In 2021, multiple media outlets reported that some Verizon customers were being automatically enrolled in Custom Experience Plus — even after those customers had already opted out of the same program under its previous name — “Verizon Selects.”

If none of the above opt out options work for you, at a minimum you should be able to opt out of CPNI sharing by calling your carrier, or by visiting one of their stores.


Why should you opt out of sharing CPNI data? For starters, some of the nation’s largest wireless carriers don’t have a great track record in terms of protecting the sensitive information that you give them solely for the purposes of becoming a customer — let alone the information they collect about your use of their services after that point.

In January 2023, T-Mobile disclosed that someone stole data on 37 million customer accounts, including customer name, billing address, email, phone number, date of birth, T-Mobile account number and plan details.

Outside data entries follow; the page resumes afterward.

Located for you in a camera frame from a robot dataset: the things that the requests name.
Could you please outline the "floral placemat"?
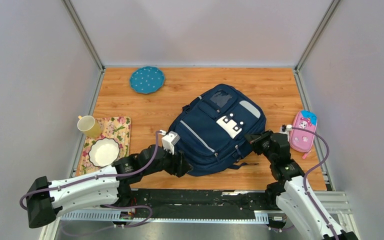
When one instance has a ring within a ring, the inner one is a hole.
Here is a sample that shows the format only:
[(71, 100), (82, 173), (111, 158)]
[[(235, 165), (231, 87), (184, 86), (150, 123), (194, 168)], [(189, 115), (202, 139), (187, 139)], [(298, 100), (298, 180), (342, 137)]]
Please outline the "floral placemat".
[(95, 172), (110, 164), (109, 162), (99, 164), (96, 161), (91, 160), (91, 157), (89, 156), (92, 146), (99, 140), (114, 140), (119, 147), (118, 158), (129, 155), (131, 118), (127, 116), (103, 117), (97, 118), (96, 122), (100, 125), (102, 133), (98, 138), (90, 138), (87, 136), (83, 141), (79, 161), (75, 169), (76, 177)]

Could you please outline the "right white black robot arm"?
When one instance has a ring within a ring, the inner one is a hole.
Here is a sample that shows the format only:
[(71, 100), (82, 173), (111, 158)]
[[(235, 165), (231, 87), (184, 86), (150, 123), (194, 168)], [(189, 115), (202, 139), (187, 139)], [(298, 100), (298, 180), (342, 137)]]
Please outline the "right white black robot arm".
[(246, 140), (257, 155), (270, 162), (276, 180), (267, 185), (265, 203), (273, 210), (282, 210), (298, 232), (307, 240), (356, 240), (353, 231), (346, 231), (328, 213), (316, 197), (298, 163), (291, 157), (286, 134), (271, 130), (246, 134)]

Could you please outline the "white scalloped bowl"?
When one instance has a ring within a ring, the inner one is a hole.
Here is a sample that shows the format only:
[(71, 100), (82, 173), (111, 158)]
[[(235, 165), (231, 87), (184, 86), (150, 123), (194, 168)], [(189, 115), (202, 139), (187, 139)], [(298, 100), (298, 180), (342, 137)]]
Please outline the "white scalloped bowl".
[(105, 167), (118, 159), (120, 151), (119, 144), (113, 138), (103, 138), (91, 146), (89, 161), (95, 167)]

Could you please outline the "navy blue backpack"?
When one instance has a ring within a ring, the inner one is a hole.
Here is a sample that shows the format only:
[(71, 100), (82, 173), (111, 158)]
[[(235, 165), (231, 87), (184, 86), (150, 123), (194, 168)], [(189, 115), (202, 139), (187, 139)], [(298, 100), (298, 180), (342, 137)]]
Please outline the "navy blue backpack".
[(169, 131), (179, 136), (174, 148), (184, 153), (194, 177), (238, 170), (252, 151), (247, 134), (263, 133), (267, 118), (249, 97), (218, 84), (182, 108)]

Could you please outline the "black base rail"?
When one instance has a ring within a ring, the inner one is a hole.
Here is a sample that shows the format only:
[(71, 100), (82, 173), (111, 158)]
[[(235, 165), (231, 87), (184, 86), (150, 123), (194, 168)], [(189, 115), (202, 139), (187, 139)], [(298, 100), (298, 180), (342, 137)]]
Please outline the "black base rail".
[(281, 212), (263, 191), (140, 188), (113, 204), (115, 207), (139, 205), (150, 207), (153, 219), (251, 220), (255, 211)]

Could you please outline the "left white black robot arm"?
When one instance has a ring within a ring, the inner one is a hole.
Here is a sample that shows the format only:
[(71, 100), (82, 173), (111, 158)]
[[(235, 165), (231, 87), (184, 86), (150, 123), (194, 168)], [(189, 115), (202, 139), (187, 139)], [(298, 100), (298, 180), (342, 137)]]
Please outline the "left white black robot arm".
[(182, 151), (171, 153), (153, 144), (95, 172), (52, 181), (38, 177), (21, 197), (20, 206), (27, 212), (29, 228), (41, 228), (75, 210), (114, 204), (128, 207), (133, 201), (130, 185), (144, 176), (165, 171), (180, 178), (190, 170)]

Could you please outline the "yellow mug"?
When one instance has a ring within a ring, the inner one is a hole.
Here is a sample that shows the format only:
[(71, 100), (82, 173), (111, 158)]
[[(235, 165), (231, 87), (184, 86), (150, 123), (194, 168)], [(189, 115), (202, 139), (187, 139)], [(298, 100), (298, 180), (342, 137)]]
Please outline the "yellow mug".
[(89, 138), (96, 139), (102, 133), (103, 130), (99, 122), (91, 115), (81, 116), (79, 115), (77, 121), (77, 129)]

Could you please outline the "pink cartoon pencil case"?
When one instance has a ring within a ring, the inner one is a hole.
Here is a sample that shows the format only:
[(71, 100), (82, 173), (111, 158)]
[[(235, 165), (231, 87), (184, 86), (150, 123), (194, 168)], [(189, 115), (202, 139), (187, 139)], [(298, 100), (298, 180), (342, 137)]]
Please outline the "pink cartoon pencil case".
[(307, 110), (301, 110), (295, 116), (289, 132), (289, 143), (294, 150), (303, 153), (302, 159), (306, 159), (312, 150), (317, 123), (317, 116)]

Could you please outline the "teal polka dot plate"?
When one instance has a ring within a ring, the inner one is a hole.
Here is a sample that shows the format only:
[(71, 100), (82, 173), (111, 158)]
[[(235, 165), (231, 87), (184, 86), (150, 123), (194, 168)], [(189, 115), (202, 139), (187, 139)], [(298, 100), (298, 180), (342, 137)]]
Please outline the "teal polka dot plate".
[(164, 73), (158, 67), (144, 66), (132, 73), (129, 85), (136, 93), (152, 94), (164, 85), (165, 80)]

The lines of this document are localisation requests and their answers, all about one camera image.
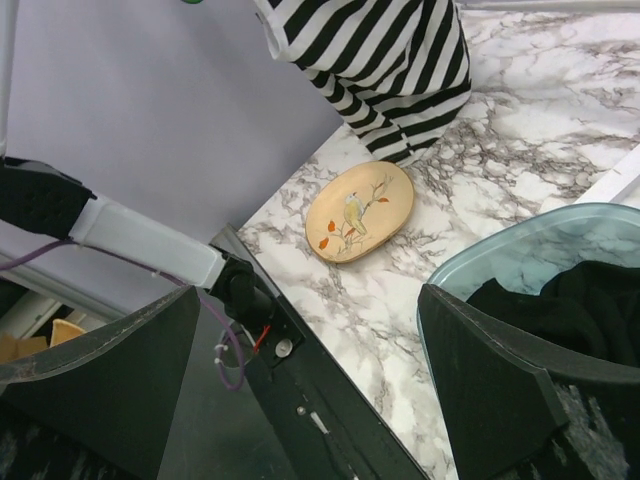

In August 2021, T-Mobile acknowledged that hackers made off with the names, dates of birth, Social Security numbers and driver’s license/ID information on more than 40 million current, former or prospective customers who applied for credit with the company.

Last summer, a cybercriminal began selling the names, email addresses, phone numbers, SSNs and dates of birth on 23 million Americans. An exhaustive analysis of the data strongly suggested it all belonged to customers of one AT&T company or another. AT&T stopped short of saying the data wasn’t theirs, but said the records did not appear to have come from its systems and may be tied to a previous data incident at another company.

However frequently the carriers may alert consumers about CPNI breaches, it’s probably nowhere near often enough. Currently, the carriers are required to report a consumer CPNI breach only in cases “when a person, without authorization or exceeding authorization, has intentionally gained access to, used or disclosed CPNI.”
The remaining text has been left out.